--- EXERCISE DIRECTIONS ---
Return the lines of the data below exactly. Start at the first and end with the line containing "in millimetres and".
++++ RECORD SET ++++
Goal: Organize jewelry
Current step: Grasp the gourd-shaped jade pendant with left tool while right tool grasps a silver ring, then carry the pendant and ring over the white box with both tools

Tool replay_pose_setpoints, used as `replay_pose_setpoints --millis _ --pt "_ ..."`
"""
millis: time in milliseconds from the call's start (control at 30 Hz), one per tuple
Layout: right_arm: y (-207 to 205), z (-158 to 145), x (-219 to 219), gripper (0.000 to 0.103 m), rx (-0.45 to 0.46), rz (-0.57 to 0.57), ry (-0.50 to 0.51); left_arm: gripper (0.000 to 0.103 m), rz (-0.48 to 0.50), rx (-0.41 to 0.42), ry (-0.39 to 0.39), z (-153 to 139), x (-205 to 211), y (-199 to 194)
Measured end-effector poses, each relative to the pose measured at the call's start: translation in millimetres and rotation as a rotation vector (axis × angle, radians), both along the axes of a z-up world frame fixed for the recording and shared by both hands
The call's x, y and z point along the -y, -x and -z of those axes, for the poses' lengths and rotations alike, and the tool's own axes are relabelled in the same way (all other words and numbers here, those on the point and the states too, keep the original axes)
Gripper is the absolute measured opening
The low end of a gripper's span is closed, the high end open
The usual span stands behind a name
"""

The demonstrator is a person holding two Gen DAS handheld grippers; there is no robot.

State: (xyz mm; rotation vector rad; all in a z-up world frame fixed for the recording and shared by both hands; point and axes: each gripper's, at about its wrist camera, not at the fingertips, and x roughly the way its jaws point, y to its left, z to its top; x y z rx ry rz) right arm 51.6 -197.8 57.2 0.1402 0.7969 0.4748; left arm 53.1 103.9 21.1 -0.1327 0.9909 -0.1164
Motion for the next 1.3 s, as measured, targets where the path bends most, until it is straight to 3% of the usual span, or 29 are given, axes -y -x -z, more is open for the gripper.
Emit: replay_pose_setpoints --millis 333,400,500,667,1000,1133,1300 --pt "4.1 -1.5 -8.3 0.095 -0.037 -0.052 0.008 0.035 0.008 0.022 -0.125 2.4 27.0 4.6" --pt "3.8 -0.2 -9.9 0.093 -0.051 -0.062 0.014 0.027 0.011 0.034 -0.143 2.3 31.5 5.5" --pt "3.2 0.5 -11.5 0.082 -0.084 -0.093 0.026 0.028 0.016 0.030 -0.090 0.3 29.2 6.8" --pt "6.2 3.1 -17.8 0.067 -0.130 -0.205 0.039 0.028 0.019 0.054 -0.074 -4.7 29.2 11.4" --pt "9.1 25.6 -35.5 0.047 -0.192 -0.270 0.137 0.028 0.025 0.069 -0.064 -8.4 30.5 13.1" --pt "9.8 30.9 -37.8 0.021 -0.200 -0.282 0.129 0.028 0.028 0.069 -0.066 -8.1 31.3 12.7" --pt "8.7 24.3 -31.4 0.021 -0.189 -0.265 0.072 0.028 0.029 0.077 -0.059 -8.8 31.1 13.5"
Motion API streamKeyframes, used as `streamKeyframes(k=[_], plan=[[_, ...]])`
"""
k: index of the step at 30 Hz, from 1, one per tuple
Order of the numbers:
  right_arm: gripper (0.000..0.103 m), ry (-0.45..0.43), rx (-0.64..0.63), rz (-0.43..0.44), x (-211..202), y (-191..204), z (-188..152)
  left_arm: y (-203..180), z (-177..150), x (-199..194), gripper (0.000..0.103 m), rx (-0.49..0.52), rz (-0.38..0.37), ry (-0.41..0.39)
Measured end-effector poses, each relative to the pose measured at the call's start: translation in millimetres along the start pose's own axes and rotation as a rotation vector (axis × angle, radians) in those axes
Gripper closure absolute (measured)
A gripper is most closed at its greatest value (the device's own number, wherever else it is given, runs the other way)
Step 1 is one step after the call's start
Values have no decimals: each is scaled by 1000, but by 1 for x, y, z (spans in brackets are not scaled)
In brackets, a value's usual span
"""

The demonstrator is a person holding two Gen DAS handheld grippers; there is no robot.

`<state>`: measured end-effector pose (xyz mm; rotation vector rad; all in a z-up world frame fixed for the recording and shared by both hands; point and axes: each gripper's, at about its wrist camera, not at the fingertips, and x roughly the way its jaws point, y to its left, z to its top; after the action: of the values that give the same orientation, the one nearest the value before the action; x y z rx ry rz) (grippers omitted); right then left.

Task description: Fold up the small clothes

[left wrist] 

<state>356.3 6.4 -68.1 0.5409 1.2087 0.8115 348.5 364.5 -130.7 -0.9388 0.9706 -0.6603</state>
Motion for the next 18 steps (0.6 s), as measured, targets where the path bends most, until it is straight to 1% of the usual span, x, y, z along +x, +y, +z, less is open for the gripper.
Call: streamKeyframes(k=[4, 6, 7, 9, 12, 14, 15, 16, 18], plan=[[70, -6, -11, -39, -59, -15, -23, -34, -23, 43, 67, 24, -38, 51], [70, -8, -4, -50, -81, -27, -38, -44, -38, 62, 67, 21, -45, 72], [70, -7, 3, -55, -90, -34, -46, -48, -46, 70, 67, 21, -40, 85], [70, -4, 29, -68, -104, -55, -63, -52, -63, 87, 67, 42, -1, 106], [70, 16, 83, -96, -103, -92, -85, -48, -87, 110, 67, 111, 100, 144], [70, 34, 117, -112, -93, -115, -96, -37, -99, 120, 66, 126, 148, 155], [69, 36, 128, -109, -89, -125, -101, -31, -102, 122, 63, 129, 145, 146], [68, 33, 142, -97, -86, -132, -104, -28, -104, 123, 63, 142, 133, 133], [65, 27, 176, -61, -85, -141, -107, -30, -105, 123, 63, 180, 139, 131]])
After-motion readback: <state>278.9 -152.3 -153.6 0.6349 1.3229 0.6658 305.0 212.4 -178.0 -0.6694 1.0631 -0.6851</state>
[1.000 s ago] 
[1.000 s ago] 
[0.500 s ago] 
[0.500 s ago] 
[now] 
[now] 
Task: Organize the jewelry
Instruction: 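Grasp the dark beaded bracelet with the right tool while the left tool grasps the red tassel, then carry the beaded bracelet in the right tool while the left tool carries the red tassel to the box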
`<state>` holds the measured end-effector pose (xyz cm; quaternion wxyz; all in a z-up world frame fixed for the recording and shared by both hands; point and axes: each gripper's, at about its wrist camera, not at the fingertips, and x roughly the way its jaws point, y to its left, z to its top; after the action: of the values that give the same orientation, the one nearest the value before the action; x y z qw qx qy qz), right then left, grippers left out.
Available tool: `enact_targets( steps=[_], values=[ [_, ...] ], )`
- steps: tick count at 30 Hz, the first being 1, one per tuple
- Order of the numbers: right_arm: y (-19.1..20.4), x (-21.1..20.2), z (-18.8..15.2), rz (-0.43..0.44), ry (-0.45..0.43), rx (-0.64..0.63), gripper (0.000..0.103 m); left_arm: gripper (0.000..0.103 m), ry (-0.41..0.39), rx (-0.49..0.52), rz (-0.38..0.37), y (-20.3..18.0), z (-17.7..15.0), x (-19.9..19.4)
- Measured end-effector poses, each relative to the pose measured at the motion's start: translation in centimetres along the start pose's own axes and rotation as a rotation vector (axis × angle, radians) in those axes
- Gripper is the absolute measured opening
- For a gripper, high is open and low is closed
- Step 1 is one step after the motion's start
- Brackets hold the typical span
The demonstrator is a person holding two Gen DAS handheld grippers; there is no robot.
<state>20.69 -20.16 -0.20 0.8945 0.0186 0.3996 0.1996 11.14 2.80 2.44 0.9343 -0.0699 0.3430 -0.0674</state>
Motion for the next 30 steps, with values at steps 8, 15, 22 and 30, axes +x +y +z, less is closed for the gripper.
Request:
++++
--- EXERCISE RESULT ---
Goal: Organize jewelry
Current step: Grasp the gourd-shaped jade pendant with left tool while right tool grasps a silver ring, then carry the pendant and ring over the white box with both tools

Tool replay_pose_setpoints, used as `replay_pose_setpoints --millis _ --pt "_ ..."`
"""
millis: time in milliseconds from the call's start (control at 30 Hz), one per tuple
Layout: right_arm: y (-207 to 205), z (-158 to 145), x (-219 to 219), gripper (0.000 to 0.103 m), rx (-0.45 to 0.46), rz (-0.57 to 0.57), ry (-0.50 to 0.51); left_arm: gripper (0.000 to 0.103 m), rz (-0.48 to 0.50), rx (-0.41 to 0.42), ry (-0.39 to 0.39), z (-153 to 139), x (-205 to 211), y (-199 to 194)
Measured end-effector poses, each relative to the pose measured at the call's start: translation in millimetres and rotation as a rotation vector (axis × angle, radians), both along the axes of a z-up world frame fixed for the recording and shared by both hands

Nothing else goes with this output.